• WORK ORDER: Extract each line of the records below that contains the word "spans".

Stored entries

==========

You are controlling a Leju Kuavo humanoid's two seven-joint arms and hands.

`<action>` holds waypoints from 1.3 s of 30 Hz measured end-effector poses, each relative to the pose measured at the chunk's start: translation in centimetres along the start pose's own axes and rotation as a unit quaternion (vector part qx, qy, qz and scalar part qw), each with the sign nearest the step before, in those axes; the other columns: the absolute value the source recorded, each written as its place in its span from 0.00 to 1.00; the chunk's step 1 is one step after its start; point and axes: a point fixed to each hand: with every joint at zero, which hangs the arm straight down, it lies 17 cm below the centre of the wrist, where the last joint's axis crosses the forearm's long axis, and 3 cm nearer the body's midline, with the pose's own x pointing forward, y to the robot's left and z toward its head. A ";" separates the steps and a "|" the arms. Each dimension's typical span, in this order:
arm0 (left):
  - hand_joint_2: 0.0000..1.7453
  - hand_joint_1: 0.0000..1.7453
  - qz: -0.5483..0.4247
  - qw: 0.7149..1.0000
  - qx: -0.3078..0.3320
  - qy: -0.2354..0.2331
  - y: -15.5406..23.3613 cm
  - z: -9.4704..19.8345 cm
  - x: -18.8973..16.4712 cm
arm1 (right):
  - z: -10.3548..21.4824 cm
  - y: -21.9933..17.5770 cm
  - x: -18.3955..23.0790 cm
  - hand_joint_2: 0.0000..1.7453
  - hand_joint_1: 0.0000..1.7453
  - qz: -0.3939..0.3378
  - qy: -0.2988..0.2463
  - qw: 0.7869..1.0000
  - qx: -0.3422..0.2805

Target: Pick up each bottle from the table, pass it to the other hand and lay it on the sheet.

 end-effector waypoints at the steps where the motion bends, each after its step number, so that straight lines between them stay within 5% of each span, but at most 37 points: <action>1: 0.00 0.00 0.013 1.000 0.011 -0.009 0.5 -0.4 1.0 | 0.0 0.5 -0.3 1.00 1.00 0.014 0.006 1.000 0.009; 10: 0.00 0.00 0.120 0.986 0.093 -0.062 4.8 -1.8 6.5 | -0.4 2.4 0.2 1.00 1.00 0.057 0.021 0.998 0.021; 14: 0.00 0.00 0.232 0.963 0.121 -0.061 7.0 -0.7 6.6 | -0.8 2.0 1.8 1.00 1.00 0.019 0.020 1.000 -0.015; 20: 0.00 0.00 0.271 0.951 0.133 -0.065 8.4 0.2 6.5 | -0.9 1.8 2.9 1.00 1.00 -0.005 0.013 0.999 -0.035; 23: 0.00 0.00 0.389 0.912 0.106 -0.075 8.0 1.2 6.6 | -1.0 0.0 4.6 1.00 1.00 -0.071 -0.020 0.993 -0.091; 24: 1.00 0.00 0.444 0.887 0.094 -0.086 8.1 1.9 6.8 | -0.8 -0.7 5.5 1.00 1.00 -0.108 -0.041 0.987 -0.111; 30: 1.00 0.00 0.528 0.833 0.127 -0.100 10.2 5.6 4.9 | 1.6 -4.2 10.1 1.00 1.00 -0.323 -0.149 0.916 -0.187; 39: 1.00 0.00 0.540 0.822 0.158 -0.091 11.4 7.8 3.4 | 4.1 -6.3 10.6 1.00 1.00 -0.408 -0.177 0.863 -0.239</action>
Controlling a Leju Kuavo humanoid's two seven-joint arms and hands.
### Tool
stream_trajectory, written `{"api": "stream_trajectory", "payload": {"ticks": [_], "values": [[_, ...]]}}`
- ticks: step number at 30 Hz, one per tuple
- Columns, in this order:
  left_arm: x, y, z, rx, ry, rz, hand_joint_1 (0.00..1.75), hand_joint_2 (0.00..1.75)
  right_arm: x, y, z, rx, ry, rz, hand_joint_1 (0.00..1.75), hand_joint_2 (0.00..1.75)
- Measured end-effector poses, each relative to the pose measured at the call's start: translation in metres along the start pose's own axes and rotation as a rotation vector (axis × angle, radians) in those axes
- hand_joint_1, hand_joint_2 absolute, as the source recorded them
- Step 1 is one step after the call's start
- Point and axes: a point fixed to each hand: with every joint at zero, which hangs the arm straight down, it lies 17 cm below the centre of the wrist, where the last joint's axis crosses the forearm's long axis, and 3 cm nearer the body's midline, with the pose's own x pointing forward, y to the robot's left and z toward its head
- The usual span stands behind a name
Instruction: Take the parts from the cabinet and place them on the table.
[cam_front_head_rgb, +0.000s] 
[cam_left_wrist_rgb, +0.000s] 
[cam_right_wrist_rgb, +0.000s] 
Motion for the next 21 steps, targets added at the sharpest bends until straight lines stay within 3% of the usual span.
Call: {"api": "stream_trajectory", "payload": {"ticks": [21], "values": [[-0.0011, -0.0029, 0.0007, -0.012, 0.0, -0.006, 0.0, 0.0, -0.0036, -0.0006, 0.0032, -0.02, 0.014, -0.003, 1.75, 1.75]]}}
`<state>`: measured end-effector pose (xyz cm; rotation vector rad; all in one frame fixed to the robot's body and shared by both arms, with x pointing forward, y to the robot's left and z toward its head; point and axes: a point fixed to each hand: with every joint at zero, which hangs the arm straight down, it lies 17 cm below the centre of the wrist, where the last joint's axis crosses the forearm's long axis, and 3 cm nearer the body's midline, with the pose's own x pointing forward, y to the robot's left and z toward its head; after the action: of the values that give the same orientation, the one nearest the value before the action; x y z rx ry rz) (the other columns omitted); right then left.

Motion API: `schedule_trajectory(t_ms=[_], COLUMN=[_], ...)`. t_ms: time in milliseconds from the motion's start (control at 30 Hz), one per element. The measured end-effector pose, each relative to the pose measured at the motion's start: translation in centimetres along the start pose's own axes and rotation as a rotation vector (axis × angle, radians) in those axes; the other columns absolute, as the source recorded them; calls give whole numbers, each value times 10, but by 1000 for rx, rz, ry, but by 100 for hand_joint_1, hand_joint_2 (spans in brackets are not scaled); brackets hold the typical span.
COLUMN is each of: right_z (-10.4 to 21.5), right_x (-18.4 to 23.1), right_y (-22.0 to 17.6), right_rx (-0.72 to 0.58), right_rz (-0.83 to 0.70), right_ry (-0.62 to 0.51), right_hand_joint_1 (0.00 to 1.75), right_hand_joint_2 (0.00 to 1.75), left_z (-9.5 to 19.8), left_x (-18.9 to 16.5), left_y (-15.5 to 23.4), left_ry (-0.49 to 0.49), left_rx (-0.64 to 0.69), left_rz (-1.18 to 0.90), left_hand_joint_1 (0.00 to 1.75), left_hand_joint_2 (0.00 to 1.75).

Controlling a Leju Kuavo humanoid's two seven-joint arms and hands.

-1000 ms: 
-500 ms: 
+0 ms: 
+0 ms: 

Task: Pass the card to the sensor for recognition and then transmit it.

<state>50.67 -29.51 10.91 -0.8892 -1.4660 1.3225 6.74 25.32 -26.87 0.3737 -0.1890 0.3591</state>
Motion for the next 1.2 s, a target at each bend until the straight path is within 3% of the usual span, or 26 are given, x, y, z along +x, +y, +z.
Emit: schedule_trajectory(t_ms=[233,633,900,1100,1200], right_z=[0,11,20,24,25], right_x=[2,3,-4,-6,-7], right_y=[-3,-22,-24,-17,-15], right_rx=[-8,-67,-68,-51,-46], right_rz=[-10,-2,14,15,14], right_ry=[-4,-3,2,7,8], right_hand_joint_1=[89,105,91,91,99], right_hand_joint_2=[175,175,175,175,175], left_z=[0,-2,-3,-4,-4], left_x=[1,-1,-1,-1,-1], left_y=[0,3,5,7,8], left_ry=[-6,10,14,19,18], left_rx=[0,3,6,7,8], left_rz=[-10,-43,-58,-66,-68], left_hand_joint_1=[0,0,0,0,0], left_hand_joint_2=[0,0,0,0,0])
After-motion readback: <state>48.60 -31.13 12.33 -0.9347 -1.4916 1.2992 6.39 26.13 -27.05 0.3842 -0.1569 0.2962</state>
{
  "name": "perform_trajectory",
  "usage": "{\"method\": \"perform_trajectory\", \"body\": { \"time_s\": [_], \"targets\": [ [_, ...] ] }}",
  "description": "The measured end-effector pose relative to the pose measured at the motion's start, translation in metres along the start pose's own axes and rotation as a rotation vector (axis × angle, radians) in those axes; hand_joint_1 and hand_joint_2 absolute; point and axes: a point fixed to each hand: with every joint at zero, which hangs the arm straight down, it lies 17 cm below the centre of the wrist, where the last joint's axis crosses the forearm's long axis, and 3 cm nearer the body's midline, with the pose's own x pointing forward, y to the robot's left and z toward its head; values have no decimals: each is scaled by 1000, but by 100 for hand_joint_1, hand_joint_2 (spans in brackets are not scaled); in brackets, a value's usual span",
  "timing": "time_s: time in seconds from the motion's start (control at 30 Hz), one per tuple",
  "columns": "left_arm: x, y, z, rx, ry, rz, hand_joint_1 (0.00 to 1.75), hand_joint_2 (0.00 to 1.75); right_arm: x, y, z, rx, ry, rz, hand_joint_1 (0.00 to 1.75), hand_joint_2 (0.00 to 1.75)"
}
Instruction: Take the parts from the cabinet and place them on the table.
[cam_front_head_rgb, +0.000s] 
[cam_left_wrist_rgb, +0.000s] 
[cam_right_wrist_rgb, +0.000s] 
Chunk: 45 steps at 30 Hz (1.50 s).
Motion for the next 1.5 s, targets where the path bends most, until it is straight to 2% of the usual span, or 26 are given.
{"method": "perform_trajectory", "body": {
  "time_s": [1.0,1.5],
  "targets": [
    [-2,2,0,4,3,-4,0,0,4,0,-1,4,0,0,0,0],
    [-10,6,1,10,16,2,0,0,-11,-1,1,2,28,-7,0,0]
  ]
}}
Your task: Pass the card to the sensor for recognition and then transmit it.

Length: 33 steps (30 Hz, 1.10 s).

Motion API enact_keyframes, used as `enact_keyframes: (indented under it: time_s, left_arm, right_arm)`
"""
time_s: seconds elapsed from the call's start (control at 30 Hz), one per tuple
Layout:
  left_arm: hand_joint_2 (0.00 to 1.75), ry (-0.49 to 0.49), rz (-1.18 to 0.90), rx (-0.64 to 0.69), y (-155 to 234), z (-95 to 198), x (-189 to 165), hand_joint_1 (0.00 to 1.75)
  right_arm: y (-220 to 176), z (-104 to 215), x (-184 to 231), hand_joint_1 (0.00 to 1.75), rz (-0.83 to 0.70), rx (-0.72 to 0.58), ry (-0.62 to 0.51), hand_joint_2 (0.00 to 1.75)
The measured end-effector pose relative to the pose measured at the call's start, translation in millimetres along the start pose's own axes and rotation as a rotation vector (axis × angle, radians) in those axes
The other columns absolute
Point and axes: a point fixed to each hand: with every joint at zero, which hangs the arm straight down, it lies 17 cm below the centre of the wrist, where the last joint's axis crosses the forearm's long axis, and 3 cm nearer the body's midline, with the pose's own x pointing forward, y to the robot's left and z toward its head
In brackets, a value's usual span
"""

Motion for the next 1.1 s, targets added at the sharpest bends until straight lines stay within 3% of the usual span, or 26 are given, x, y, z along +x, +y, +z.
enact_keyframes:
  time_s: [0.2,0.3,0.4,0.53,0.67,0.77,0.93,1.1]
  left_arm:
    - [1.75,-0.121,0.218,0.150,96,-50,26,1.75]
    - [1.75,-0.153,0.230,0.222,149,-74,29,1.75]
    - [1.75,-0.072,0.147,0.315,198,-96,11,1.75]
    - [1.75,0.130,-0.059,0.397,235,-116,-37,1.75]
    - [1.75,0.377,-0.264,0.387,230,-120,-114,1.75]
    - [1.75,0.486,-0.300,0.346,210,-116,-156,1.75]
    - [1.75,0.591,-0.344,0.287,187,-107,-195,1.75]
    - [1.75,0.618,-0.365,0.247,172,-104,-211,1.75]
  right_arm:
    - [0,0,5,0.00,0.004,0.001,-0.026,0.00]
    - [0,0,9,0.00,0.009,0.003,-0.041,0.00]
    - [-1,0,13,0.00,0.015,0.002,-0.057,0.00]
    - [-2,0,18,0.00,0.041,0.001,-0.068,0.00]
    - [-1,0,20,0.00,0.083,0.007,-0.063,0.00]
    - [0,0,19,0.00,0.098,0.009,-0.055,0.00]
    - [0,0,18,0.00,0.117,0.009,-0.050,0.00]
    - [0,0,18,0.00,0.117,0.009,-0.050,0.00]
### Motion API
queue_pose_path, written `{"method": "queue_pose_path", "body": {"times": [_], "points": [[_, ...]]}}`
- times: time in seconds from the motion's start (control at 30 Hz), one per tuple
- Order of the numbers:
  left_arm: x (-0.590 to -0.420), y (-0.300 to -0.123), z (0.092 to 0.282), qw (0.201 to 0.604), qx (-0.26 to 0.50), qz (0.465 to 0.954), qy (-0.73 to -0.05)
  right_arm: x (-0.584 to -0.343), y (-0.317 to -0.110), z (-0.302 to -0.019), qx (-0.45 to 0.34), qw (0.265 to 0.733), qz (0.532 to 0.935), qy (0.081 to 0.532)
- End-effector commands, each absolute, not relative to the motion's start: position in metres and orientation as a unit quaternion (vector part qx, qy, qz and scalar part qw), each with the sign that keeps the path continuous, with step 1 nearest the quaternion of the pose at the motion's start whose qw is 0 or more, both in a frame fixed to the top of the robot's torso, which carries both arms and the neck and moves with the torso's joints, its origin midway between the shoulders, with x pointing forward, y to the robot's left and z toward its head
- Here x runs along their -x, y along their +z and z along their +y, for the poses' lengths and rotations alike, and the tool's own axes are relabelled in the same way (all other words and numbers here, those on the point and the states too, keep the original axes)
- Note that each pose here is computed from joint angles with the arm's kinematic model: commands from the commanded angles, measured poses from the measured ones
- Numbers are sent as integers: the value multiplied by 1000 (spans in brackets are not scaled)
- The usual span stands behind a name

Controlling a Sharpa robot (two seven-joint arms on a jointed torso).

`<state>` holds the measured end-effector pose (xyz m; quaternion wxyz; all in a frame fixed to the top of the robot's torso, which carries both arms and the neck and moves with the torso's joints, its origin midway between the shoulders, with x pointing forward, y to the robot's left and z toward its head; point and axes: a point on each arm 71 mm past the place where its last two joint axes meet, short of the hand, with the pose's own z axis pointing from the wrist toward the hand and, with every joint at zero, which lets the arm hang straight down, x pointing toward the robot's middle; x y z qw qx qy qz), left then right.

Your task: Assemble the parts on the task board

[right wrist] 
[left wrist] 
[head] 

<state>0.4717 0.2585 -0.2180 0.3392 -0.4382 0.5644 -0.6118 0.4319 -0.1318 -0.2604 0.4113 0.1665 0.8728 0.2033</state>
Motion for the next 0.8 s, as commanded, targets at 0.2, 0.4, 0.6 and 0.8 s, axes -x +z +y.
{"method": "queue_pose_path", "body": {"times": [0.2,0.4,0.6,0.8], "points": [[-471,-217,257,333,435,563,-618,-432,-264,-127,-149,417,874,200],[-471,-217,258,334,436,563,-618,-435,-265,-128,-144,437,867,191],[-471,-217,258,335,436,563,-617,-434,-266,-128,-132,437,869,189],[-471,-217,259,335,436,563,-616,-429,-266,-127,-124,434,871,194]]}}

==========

• ANSWER FOR THE TASK:
Motion API: `schedule_trajectory(t_ms=[_], COLUMN=[_], ...)`. t_ms: time in milliseconds from the motion's start (control at 30 Hz), one per element. The measured end-effector pose, each relative to the pose measured at the motion's start: translation in centimetres along the start pose's own axes and rotation as a rotation vector (axis × angle, radians) in those axes; the other columns absolute, as the source recorded them; calls give whole numbers, each value times 10, but by 1000 for rx, rz, ry, but by 100 for hand_joint_1, hand_joint_2 (spans in brackets are not scaled); brackets hold the typical span.
  "description": "The measured end-effector pose relative to the pose measured at the motion's start, translation in metres along the start pose's own axes and rotation as a rotation vector (axis × angle, radians) in those axes; hand_joint_1 and hand_joint_2 absolute; point and axes: a point fixed to each hand: with every joint at zero, which hangs the arm straight down, it lies 17 cm below the centre of the wrist, where the last joint's axis crosses the forearm's long axis, and 3 cm nearer the body's midline, with the pose's own x pointing forward, y to the robot's left and z toward its head; values have no decimals: each is scaled by 1000, but by 100 for hand_joint_1, hand_joint_2 (spans in brackets are not scaled); in brackets, a value's usual span",
- Numbers are sent as integers: the value multiplied by 1000 (spans in brackets are not scaled)

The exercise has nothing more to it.